Neonates have reduced hepatic metabolism and renal excretion due to relative organ immaturity. Neonates also have very little cytochrome P450 enzyme activity. Cytochrome P450 concentration in the newborn liver is only about 28% of adult levels. This has a protective component for the infant; if infants had adult levels of CYP enzymes, polar compounds formed from their reactions would accumulate in the fetus because of the feto-placental barrier.
Neonates have very low concentrations of UDP-glucuronyl transferase. This is evidenced by the high occurrence of jaundice in newborns. Recall that bilirubin is conjugated with UDP-glucuronyl transferase. Because of low concentrations of UDP-glucuronyl transferase, conversion to the glucuronide is slower, resulting in potentially dangerous accumulations of metabolites or un-metabolized parent drug.
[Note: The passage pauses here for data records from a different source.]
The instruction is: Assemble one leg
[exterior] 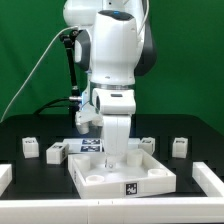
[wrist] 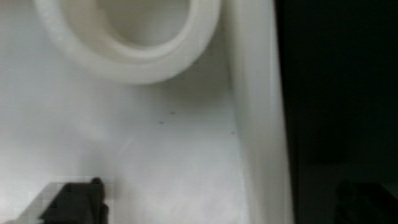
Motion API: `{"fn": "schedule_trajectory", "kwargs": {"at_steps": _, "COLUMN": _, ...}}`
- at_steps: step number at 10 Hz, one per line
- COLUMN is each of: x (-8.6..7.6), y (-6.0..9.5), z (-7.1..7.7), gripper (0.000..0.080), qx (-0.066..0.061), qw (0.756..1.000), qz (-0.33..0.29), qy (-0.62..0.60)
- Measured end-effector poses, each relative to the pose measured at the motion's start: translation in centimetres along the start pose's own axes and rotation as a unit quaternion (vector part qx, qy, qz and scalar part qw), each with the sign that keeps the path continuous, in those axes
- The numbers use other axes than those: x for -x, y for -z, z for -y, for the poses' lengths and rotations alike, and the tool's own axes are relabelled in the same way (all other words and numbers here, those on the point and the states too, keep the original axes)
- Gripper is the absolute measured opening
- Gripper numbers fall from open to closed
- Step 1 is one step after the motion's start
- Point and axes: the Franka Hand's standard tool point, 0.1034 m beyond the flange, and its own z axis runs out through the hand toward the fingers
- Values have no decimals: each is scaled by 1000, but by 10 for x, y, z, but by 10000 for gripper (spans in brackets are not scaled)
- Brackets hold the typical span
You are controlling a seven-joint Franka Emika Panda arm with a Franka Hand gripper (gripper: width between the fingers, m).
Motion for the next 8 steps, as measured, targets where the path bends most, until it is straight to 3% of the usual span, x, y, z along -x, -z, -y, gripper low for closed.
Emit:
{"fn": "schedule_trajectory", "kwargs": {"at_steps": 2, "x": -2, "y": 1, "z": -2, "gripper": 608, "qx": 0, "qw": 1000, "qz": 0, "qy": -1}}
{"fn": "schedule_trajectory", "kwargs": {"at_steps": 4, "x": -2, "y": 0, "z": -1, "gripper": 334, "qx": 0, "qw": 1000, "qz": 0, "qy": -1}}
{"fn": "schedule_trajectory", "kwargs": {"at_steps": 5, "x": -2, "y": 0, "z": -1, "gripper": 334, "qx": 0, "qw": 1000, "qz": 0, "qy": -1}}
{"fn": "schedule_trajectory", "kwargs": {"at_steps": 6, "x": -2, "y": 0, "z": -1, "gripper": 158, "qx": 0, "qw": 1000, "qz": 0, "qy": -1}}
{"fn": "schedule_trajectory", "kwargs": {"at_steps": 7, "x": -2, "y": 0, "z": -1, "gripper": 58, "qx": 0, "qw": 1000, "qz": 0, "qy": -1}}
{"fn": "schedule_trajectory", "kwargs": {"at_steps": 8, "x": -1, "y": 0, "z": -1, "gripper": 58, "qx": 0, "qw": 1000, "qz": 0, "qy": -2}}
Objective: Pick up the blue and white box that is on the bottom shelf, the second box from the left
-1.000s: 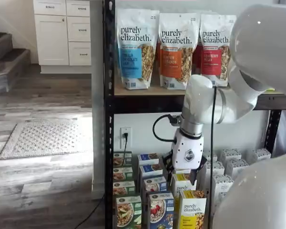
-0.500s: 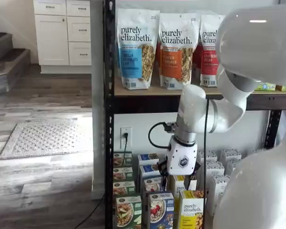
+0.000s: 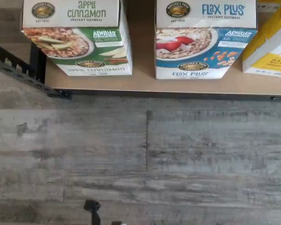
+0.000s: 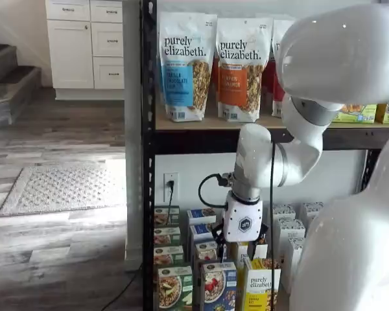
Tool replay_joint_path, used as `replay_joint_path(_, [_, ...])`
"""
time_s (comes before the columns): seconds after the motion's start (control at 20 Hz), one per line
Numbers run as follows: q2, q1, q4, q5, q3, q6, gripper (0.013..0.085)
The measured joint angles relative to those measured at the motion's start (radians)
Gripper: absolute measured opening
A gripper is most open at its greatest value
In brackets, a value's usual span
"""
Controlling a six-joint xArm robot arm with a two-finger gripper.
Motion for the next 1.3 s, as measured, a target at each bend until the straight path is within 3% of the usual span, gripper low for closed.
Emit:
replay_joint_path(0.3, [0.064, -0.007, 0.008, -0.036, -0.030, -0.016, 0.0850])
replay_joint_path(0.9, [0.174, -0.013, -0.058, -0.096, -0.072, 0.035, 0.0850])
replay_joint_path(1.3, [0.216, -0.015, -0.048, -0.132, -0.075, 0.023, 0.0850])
Sulfate conjugation is well developed in the newborn to nearly the same levels as in adults.
The glutathione system is more active in neonates than adults. It is for this reason that Paracetamol (acetaminophen/Tylenol®) is not as toxic in neonates and young children as it is in adults. Paracetamol is predominately metabolized to inactive glucuronide and sulfate conjugates that are secreted in the urine. A small amount of the drug is metabolized by CYP3A4 and CYP2E1 to the toxic metabolite N-acetyl-p-benzoquinone imine (NAPQI), which is almost immediately detoxified by glutathione conjugation in the liver. However, in the case of overdose, the conjugation with glucuronide and sulfate becomes overwhelmed to the extent that glutathione has to compensate by taking on the full brunt of metabolizing the drug. When the glutathione stores are depleted to less than approximately 30%, unconjugated NAPQI accumulates. NAPQI in its unconjugated state is free to bind to proteins and subcellular structures, causing rapid necrosis of liver cells and possible liver failure. Because glutathione conjugation is more active in neonates, the toxic NAPQI does not accumulate nearly as rapidly.